August Elias
Department of Information Technology and Electrical Engineering, ETH Zurich, Switzerland.
J Comput Biol. 2012 Aug;19(8):968-77. doi: 10.1089/cmb.2011.0134.
For realistic models in molecular biology, you need to consider the noise in the cellular and intracellular environments. In this article, we present a novel approach for testing the validity of nonlinear models representing a biological system affected by noise. Our approach is based on results by Kushner and Øksendal and uses computational techniques that rely on efficient solvers. By providing analytically upper bounds for the exit probability of solution trajectories of a system from a particular set in the phase space, we can compare measurement data with this prediction and try to invalidate models with certain parameter values or noise properties. Thus, our approach complements the usual methods that are based on deterministic models. It is particularly useful in the field of reverse engineering in systems biology, when one seeks to determine model parameters and noise properties as we show in the Results section, where we applied the approach to examples of increasing complexity and to the Hog1 signalling pathway.

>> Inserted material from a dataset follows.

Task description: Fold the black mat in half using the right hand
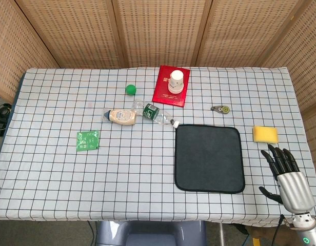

对于分子生物学中的实际模型,需要考虑细胞和细胞内环境中的噪声。在本文中,我们提出了一种新颖的方法来测试表示受噪声影响的生物系统的非线性模型的有效性。我们的方法基于库什纳(Kushner)和奥克森达尔(Øksendal)的研究成果,并使用依赖高效求解器的计算技术。通过为系统在相空间中从特定集合出发的解轨迹的退出概率提供解析上界,我们可以将测量数据与该预测进行比较,并尝试使具有特定参数值或噪声特性的模型无效。因此,我们的方法补充了基于确定性模型的常用方法。正如我们在结果部分所示,当人们试图确定模型参数和噪声特性时,它在系统生物学的逆向工程领域特别有用,我们在该部分将该方法应用于复杂度不断增加的示例以及Hog1信号通路。